The port has a contract with ILWU local 21 to hire union labor for all longshore work at the EGT site. EGT has sued the port to force non-union labor into the terminal. ILWU leaders have unleashed some of the most forceful labor demonstrations to hit Longview in decades to claim *what they say are rightfully their jobs*

And that is where ignorance reins supreme. THEY ARE NOT THEIR JOBS. This is why the American public looks at unions and their constant stupidity and laugh.
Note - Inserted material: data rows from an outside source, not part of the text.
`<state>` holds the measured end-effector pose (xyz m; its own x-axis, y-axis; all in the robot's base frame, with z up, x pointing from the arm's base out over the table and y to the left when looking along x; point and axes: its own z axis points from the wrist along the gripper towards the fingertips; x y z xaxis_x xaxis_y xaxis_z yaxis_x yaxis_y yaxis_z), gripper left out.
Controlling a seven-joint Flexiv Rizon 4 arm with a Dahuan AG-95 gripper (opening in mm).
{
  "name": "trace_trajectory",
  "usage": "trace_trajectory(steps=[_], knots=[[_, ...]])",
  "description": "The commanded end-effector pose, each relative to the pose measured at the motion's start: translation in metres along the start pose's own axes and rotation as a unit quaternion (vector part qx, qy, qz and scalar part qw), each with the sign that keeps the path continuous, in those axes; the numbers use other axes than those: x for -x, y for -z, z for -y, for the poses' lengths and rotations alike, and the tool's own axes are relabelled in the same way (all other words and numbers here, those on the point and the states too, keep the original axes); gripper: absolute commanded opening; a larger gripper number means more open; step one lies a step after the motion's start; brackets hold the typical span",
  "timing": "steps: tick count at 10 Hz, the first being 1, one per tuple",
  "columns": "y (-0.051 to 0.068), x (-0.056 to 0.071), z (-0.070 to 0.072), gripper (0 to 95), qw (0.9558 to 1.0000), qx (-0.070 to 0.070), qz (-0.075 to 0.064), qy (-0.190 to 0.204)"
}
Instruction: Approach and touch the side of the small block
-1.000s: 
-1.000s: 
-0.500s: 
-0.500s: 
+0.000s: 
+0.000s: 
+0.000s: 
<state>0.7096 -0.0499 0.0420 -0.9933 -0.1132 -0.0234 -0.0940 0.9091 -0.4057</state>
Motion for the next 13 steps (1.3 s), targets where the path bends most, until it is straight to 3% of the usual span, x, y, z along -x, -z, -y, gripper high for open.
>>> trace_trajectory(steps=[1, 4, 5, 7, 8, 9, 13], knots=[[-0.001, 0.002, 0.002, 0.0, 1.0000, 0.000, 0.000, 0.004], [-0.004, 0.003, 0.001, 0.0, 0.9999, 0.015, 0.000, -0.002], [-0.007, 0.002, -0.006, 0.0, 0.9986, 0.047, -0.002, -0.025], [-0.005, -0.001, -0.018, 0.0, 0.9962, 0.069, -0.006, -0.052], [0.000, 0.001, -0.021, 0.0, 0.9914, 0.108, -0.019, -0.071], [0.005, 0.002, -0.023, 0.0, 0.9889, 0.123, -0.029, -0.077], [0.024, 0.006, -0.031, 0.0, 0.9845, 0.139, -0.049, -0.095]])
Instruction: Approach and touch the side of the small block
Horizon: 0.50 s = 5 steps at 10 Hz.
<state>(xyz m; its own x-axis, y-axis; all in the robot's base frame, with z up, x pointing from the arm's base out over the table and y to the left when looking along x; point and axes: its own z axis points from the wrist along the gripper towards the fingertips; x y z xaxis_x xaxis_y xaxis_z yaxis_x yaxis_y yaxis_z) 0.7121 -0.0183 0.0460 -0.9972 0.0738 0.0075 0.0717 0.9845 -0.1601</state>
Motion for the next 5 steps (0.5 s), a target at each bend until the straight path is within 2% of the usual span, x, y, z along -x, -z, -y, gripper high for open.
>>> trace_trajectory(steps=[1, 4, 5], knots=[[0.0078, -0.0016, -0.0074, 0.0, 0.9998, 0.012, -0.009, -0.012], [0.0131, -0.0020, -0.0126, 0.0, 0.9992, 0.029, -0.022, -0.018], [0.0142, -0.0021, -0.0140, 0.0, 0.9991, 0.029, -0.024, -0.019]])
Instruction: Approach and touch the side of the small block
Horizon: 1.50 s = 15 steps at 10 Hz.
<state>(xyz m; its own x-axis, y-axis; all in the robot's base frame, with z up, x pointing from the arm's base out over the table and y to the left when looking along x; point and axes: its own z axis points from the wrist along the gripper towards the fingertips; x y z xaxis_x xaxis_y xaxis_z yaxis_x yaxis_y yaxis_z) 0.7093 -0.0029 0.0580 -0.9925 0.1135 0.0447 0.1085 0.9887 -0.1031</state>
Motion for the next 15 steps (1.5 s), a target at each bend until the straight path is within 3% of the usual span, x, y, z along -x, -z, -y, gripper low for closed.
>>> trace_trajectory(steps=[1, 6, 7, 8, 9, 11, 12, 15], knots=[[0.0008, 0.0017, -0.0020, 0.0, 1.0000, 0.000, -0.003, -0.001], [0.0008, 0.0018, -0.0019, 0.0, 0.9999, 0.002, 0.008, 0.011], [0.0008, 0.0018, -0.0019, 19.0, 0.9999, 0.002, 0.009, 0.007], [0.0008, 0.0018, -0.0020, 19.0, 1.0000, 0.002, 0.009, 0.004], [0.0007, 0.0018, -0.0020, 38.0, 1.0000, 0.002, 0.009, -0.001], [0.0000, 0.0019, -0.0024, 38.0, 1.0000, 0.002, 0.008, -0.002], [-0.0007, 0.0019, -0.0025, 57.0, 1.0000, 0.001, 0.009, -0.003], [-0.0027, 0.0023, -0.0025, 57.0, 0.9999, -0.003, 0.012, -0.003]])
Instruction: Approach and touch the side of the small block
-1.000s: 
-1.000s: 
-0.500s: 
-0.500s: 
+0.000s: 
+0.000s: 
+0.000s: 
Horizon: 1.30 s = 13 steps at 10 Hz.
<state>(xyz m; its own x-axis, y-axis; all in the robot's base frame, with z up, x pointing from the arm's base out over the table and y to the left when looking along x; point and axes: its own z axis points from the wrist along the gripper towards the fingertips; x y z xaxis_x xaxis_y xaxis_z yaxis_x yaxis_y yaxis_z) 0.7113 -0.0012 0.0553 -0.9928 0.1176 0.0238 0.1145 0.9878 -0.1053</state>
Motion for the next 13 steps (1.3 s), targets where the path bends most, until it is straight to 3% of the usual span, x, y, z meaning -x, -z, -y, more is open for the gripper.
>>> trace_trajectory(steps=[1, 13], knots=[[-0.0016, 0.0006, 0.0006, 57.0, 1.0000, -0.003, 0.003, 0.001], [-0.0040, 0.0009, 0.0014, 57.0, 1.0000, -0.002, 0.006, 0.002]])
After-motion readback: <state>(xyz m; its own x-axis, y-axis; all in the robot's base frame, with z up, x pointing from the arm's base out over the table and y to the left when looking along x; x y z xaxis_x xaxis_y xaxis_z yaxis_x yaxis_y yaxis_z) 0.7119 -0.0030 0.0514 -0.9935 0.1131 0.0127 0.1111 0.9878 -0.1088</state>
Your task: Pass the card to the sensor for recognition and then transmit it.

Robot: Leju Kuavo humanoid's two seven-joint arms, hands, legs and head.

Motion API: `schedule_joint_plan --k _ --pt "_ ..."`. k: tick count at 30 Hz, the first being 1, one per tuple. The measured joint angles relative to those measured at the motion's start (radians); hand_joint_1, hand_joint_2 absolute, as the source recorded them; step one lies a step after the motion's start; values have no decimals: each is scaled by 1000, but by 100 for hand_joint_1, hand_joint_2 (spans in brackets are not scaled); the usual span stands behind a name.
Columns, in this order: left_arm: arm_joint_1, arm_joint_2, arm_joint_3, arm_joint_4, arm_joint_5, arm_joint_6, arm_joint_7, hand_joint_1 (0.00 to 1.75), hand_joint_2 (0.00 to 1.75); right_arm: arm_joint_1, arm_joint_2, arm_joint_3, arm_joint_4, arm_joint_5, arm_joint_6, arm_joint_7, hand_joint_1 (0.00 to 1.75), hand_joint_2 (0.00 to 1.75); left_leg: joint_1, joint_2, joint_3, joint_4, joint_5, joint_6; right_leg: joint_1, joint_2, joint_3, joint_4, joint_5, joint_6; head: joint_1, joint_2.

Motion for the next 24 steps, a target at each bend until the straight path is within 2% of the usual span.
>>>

They can work intelligently and win the jobs, but to demand THESE ARE OUR JOBS, is foolish.


----------



## Mr Rewire (Jan 15, 2011)

brian john said:


> From the article.
> 
> The port has a *contract with ILWU local 21 to hire union labor* for all longshore work at the EGT site. EGT has sued the port to force non-union labor into the terminal. ILWU leaders have unleashed some of the most forceful labor demonstrations to hit Longview in decades to claim *what they say are rightfully their jobs*
> 
> ...


Of course a contract means nothing to the union haters. If you had a contract to do a job would you consider that job rightfully yours?


----------



## jwjrw (Jan 14, 2010)

I'm actually impressed the union guys were motivated enough to actually go demonstrate. You know why go try to find parking space and stand around all day when there are homeless people that will do it for 3.00 hour.....non union of course....:whistling2:


----------



## Mr Rewire (Jan 15, 2011)

jwjrw said:


> I'm actually impressed the union guys were motivated enough to actually go demonstrate. You know why go try to find parking space and stand around all day when there are homeless people that will do it for 3.00 hour.....non union of course....:whistling2:


Your 38 single and work for your daddy i gotta ask do you live in the basement?:whistling2:


----------



## Big John (May 23, 2010)

brian john said:


> ...And that is where ignorance reins supreme. THEY ARE NOT THEIR JOBS....


I definitely think that's a source of a lot of contempt for union workers. I've seen it time and again from the organization down through the individual men, is people who seem to think think that by virtue of the fact that they are union, they have a right to that work.

Even when I was in the local, I didn't understand it.

This is a business. You sell yourself and your product. If the customer doesn't like what you sell, they won't buy. When unions think they already own the work, they don't sell themselves to get it, often quite the opposite, and it damages them as a result.

-John


----------



## jwjrw (Jan 14, 2010)

Mr Rewire said:


> Your 38 single and work for your daddy i gotta ask do you live in the basement?:whistling2:







I am single because women are like milk. They have a shelf life of 3 weeks or less. After that 3 weeks you replace it...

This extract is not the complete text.